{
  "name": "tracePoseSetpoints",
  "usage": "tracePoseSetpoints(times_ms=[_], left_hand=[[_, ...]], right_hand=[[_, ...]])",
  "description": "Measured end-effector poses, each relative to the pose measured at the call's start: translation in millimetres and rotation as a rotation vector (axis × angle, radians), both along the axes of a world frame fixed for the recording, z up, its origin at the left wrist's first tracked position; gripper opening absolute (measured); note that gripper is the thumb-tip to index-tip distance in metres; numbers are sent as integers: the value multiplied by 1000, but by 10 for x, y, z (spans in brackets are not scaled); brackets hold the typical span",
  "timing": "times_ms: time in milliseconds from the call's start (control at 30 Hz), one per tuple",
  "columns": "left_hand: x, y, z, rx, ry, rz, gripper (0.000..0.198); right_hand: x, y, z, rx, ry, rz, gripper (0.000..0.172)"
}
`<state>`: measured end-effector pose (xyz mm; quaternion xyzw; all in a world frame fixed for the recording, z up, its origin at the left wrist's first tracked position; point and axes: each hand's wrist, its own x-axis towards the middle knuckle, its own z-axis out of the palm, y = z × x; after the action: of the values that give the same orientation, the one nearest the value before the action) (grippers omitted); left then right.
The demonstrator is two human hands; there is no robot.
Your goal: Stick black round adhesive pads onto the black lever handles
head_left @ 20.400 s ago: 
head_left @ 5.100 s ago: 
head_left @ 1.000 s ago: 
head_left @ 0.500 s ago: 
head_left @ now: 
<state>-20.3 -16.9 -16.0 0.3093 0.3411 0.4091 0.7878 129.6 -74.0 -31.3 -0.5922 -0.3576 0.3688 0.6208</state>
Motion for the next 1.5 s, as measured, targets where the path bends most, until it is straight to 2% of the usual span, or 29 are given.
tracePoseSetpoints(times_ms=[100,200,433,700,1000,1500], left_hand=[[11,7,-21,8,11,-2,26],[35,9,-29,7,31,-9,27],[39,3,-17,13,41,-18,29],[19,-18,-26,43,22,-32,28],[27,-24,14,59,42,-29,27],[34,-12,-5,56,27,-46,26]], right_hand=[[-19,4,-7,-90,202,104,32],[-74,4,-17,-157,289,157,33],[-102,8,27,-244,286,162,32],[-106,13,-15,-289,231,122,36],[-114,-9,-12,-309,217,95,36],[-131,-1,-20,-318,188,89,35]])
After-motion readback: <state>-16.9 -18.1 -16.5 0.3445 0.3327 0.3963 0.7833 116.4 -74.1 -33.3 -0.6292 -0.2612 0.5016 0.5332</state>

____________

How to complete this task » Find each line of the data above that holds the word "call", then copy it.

Exercise answer »
  "description": "Measured end-effector poses, each relative to the pose measured at the call's start: translation in millimetres and rotation as a rotation vector (axis × angle, radians), both along the axes of a world frame fixed for the recording, z up, its origin at the left wrist's first tracked position; gripper opening absolute (measured); note that gripper is the thumb-tip to index-tip distance in metres; numbers are sent as integers: the value multiplied by 1000, but by 10 for x, y, z (spans in brackets are not scaled); brackets hold the typical span",
  "timing": "times_ms: time in milliseconds from the call's start (control at 30 Hz), one per tuple",

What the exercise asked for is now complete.